_WHAT YOU NEED TO DO_. From the line that contains "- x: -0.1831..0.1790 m" through the line that contains "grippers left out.", output every line of the listing below exactly and leave out all the rest.

_PROVIDED MATERIAL_.

○ ○ ○

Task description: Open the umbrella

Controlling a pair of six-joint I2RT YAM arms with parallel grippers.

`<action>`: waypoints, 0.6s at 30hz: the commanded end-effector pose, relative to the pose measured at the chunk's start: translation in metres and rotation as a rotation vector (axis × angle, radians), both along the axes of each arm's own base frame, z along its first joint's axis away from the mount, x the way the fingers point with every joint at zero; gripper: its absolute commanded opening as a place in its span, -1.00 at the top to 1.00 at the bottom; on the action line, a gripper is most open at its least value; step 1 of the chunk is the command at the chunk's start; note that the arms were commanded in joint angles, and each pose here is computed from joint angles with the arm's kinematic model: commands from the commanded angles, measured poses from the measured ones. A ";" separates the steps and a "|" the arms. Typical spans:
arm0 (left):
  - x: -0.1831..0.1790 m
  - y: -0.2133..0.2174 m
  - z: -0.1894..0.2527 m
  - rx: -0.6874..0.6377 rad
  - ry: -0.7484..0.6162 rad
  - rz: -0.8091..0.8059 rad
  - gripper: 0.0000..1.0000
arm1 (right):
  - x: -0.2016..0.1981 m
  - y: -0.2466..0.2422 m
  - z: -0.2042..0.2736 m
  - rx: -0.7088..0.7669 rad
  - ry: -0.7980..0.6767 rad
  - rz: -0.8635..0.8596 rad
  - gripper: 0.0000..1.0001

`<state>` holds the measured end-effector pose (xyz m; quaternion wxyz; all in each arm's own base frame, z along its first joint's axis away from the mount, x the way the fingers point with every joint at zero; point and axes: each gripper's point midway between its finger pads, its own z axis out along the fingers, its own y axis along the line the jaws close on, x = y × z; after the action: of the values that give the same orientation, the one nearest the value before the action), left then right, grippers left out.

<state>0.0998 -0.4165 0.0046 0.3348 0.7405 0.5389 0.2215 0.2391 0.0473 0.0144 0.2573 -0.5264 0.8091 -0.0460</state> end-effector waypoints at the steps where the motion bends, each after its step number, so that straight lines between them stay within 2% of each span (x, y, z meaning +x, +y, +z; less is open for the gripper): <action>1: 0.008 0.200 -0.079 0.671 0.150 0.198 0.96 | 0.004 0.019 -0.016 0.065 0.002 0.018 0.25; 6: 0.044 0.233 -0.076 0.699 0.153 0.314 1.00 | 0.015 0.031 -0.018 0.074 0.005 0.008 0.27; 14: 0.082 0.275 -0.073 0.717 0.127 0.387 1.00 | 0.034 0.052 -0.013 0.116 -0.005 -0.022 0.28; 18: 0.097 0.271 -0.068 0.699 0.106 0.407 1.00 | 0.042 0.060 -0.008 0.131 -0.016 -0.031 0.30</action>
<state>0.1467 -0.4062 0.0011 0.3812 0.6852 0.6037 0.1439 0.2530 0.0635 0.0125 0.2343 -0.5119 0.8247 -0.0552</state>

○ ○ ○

_WRITTEN ANSWER_.
  - x: -0.1831..0.1790 m
  - y: -0.2133..0.2174 m
  - z: -0.1894..0.2527 m
  - rx: -0.6874..0.6377 rad
  - ry: -0.7484..0.6162 rad
  - rz: -0.8091..0.8059 rad
  - gripper: 0.0000..1.0000
arm1 (right):
  - x: -0.2016..0.1981 m
  - y: -0.2466..0.2422 m
  - z: -0.2042..0.2736 m
  - rx: -0.7088..0.7669 rad
  - ry: -0.7980..0.6767 rad
  - rz: -0.8635..0.8596 rad
  - gripper: 0.0000..1.0001

`<state>` holds the measured end-effector pose (xyz m; quaternion wxyz; all in each arm's own base frame, z along its first joint's axis away from the mount, x the way the fingers point with every joint at zero; point and axes: each gripper's point midway between its finger pads, its own z axis out along the fingers, its own y axis along the line the jaws close on, x = y × z; after the action: of the values that give the same orientation, the one nearest the value before the action), left then right, grippers left out.

The exercise is done.